1951
Ceylon Stands Up for Defeated Foe Japan
Finance Minister J. R. Jayewardene’s finest hour
They say elephants have long memories and never forgive a hurt. But a man who later became leader of Ceylon’s evergreen political group – the United National Party (UNP) – not only forgave the enemy but also laid the foundation for grateful and mindful remembrances by that vanquished foe.
The time and place for this was the signing of The Treaty of Peace with Japan – more formally, the Treaty of San Francisco, as in that US city, where on 8 September 1951, 49 nations officially ended the legal state of war and sought reparations from the former Axis power.
According to the New York Times, it was “the voice of free Asia, eloquent, melancholy and still strong with the lilt of an Oxford accent,” which two days before had sounded a discordant if decidedly tranquil and harmonious note.
“We in Ceylon were fortunate that we were not invaded,” orated the island nation’s delegate in San Francisco, its Finance Minister J. R. Jayewardene, adding: “But the damage caused by air raids, by the stationing of enormous armies under the South-East Asia Command and by the ‘slaughter tapping’ of one of our main commodities, rubber, when we the only producer of natural rubber for the Allies, entitles us to ask that the damage so caused should be repaired.”
Having thus invoked a sense of guilt and shame where they were perhaps due, the statesman in the making continued: “We do not intend to do so; for we believe the words of the ‘Great Teacher’ (Buddha), whose message has ennobled the lives of countless millions in Asia – that ‘hatred ceases not by hatred but by love’.

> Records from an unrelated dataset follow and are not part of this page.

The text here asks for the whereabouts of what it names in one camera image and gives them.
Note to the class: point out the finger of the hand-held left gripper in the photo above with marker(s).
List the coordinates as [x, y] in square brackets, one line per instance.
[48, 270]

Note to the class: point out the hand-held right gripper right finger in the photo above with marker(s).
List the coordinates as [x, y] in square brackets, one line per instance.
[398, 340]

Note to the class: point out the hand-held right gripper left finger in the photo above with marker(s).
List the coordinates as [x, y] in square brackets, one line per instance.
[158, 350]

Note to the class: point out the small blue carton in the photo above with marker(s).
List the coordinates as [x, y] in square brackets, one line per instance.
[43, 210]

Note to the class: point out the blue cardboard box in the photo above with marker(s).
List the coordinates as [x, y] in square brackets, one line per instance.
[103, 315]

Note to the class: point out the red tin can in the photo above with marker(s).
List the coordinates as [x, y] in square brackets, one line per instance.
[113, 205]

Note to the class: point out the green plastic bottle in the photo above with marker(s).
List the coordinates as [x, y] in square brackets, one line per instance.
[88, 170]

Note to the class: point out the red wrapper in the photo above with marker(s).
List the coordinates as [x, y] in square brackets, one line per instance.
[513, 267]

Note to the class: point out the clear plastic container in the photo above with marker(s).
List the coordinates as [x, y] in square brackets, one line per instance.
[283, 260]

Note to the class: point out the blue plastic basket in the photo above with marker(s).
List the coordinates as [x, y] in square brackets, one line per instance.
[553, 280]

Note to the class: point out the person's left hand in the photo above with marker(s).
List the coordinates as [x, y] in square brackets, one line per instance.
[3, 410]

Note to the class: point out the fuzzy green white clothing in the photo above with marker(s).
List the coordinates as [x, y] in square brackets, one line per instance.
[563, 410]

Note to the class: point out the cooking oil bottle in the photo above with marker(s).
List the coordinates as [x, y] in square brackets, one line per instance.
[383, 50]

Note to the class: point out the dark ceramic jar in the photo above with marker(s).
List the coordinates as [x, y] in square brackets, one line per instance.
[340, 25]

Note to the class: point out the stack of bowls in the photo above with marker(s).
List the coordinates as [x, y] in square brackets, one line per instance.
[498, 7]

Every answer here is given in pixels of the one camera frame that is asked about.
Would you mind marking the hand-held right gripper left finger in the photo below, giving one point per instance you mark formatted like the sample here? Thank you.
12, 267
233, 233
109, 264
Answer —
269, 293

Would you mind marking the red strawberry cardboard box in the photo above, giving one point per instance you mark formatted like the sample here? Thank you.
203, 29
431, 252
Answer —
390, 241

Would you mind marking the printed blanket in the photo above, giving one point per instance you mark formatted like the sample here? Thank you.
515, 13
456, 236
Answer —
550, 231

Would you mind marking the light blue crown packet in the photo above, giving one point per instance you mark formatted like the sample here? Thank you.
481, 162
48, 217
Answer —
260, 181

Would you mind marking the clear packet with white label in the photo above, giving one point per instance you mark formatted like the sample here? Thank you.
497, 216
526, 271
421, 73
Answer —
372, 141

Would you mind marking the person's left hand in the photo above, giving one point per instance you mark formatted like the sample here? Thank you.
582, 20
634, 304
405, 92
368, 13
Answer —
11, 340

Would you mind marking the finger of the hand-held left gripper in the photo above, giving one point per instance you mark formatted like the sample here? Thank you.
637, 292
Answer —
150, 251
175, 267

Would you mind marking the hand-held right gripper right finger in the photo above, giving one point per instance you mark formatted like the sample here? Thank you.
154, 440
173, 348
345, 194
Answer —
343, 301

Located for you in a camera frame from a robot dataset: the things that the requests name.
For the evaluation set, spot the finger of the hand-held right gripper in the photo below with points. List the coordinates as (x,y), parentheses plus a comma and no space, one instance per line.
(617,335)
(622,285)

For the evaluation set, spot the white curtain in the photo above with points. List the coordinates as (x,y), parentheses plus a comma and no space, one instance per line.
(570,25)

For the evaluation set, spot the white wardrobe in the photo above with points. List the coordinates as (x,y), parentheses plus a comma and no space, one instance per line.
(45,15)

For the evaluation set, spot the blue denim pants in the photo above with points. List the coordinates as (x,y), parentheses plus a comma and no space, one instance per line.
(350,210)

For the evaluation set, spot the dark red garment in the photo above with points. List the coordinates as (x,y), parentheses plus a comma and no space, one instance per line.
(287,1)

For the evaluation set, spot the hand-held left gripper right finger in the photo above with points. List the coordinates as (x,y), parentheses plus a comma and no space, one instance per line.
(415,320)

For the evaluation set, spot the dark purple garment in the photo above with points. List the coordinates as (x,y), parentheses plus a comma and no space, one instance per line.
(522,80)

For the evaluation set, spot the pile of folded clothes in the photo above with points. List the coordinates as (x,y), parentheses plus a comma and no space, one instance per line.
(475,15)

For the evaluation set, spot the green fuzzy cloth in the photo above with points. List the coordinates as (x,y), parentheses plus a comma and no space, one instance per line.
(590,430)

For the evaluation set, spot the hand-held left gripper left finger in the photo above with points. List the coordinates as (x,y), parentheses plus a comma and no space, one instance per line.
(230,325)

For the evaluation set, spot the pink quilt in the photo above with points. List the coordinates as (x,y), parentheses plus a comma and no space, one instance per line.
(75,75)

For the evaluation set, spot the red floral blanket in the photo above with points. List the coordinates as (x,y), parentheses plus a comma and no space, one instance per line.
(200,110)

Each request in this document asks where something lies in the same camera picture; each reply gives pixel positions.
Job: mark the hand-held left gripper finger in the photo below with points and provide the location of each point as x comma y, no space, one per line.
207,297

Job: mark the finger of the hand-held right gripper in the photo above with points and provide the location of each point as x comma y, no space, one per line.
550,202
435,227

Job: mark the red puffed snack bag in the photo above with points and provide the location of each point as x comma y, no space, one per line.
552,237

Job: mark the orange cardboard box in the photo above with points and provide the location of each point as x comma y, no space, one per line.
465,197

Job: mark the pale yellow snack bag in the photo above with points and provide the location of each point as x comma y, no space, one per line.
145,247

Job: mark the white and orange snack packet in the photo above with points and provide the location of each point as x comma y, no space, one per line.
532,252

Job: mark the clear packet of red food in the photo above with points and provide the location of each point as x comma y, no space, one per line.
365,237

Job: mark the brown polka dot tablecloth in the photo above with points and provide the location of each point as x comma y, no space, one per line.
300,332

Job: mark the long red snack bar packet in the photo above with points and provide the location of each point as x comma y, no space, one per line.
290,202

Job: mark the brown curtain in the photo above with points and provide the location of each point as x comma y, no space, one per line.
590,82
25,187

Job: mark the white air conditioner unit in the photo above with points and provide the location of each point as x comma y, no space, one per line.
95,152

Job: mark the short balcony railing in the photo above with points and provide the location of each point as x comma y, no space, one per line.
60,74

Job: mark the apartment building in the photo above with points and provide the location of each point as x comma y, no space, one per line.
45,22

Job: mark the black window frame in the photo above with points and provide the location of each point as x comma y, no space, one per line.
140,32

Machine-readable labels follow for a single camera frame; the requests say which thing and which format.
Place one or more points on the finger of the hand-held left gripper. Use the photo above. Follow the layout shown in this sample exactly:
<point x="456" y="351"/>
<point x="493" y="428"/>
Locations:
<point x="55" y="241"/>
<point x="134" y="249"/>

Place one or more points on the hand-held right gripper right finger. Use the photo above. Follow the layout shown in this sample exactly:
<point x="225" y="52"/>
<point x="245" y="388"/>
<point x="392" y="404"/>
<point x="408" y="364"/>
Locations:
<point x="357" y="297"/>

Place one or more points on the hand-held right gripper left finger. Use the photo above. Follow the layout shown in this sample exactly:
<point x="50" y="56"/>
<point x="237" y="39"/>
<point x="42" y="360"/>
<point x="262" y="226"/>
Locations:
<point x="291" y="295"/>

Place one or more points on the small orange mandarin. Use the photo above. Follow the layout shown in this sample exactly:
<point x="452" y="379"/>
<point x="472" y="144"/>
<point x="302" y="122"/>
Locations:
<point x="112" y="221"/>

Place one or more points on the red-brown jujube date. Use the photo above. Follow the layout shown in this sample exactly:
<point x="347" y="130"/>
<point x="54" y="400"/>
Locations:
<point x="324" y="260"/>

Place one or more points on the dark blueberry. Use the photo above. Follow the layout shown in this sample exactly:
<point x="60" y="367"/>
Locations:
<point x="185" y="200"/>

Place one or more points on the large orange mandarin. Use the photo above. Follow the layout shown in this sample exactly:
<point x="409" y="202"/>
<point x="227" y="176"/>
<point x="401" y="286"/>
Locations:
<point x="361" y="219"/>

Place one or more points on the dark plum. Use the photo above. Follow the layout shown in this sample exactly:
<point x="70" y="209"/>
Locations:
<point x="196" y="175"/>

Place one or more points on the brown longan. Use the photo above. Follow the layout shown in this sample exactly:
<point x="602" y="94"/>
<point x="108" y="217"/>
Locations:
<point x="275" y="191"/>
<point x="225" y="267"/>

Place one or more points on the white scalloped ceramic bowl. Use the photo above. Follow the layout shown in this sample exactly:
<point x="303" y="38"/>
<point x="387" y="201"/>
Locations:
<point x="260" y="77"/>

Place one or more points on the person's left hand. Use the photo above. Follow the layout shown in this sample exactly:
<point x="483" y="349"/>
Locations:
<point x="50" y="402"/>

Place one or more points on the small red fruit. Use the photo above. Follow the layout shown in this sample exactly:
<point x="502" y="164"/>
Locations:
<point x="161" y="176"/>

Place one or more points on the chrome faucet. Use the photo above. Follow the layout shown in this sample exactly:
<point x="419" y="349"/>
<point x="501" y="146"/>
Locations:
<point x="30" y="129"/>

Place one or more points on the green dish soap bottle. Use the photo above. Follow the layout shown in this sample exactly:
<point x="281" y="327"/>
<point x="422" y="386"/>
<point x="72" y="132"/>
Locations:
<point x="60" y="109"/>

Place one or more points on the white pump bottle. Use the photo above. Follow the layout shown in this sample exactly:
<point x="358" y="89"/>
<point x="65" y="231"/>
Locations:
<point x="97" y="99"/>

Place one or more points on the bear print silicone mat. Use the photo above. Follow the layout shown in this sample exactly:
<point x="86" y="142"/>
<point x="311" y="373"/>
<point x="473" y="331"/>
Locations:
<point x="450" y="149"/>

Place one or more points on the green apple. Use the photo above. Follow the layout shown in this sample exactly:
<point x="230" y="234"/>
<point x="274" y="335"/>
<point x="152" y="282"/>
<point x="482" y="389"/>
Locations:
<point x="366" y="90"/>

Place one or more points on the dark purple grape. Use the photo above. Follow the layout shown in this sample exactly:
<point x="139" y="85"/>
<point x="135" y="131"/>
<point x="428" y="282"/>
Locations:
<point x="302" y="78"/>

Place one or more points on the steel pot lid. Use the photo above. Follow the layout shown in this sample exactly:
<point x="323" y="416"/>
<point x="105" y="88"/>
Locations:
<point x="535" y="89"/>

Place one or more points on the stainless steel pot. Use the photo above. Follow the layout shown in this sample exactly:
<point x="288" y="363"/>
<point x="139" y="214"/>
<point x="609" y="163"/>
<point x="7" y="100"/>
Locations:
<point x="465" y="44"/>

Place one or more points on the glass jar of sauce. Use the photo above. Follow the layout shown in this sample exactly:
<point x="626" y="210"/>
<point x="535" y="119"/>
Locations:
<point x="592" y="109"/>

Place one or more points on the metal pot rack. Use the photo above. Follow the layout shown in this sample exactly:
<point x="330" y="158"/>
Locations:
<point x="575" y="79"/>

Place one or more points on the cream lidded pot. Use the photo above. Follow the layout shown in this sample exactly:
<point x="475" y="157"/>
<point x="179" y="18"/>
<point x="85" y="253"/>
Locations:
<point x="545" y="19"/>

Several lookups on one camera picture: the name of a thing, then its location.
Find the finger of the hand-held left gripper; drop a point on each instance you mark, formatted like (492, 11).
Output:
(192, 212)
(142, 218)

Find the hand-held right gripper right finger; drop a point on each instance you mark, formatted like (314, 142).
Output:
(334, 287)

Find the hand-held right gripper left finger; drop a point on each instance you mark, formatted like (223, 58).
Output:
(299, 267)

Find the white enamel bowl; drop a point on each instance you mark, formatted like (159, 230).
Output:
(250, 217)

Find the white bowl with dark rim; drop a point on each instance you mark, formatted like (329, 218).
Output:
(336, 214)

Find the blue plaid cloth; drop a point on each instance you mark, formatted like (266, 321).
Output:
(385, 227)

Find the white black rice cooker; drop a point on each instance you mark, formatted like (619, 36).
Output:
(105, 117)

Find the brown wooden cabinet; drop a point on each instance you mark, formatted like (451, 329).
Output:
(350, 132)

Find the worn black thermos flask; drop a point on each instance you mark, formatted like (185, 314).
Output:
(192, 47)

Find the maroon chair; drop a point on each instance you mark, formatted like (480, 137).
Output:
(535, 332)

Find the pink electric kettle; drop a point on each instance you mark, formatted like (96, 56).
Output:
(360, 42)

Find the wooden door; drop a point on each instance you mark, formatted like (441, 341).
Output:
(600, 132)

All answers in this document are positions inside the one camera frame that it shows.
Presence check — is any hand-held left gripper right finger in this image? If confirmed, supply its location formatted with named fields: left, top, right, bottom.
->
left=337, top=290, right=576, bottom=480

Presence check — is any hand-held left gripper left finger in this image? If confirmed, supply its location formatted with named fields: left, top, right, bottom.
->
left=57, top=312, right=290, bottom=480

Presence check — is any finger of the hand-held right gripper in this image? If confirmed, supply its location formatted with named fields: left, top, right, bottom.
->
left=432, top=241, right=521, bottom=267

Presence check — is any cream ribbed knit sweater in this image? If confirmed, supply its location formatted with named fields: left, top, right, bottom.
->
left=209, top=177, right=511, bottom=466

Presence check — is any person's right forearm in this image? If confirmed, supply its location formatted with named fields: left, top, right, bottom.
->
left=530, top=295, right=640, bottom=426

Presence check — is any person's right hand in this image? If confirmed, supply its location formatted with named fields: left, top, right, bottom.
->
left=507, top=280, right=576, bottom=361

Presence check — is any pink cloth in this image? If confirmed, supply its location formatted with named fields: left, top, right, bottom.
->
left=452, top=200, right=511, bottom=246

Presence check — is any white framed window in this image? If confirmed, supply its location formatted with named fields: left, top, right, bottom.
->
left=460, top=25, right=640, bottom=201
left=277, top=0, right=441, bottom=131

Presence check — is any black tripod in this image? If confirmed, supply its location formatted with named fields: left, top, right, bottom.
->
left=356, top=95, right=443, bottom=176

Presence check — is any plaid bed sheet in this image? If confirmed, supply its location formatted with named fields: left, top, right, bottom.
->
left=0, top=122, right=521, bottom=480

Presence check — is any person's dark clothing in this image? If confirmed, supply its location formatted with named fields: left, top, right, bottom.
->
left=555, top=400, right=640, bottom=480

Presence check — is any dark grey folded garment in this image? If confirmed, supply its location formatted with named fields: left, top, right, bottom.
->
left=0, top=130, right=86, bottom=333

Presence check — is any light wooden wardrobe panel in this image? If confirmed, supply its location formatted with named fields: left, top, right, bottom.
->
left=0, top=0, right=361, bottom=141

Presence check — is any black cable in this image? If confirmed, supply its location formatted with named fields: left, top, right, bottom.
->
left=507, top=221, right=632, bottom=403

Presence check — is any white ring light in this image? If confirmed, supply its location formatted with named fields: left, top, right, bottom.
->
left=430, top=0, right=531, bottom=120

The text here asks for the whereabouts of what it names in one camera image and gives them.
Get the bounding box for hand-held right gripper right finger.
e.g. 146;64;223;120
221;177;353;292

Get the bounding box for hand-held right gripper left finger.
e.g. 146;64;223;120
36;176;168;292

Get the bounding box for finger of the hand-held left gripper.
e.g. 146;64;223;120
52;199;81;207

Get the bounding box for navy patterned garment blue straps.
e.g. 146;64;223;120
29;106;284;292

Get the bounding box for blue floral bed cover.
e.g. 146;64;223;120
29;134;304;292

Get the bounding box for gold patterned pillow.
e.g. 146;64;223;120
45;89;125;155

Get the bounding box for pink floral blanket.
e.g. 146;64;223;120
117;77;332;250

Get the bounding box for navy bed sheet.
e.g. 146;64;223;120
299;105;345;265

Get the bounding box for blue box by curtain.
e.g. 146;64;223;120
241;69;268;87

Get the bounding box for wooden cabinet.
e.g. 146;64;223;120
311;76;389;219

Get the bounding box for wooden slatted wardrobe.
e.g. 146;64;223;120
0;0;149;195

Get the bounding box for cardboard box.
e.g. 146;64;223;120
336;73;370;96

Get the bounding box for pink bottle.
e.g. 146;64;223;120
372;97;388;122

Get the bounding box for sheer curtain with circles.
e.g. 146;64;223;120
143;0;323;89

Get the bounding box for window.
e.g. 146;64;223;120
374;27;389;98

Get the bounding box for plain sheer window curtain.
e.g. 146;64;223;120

Thus preaching to the choir in a congregation of so-called ‘Christian nations’ to whose ears this dictum could hardly be foreign, ‘JR’ – as he was known by many – the wily old fox concluded that “this treaty is as magnanimous as it is just to a defeated foe.”
He continued: “We extend to Japan the hand of friendship and trust that with the closing of this chapter in the history of man, the last page of which we write today, and with the beginning of the new one, the first page of which we dictate tomorrow, her people and ours may march together to enjoy the full dignity of human life in peace and prosperity.”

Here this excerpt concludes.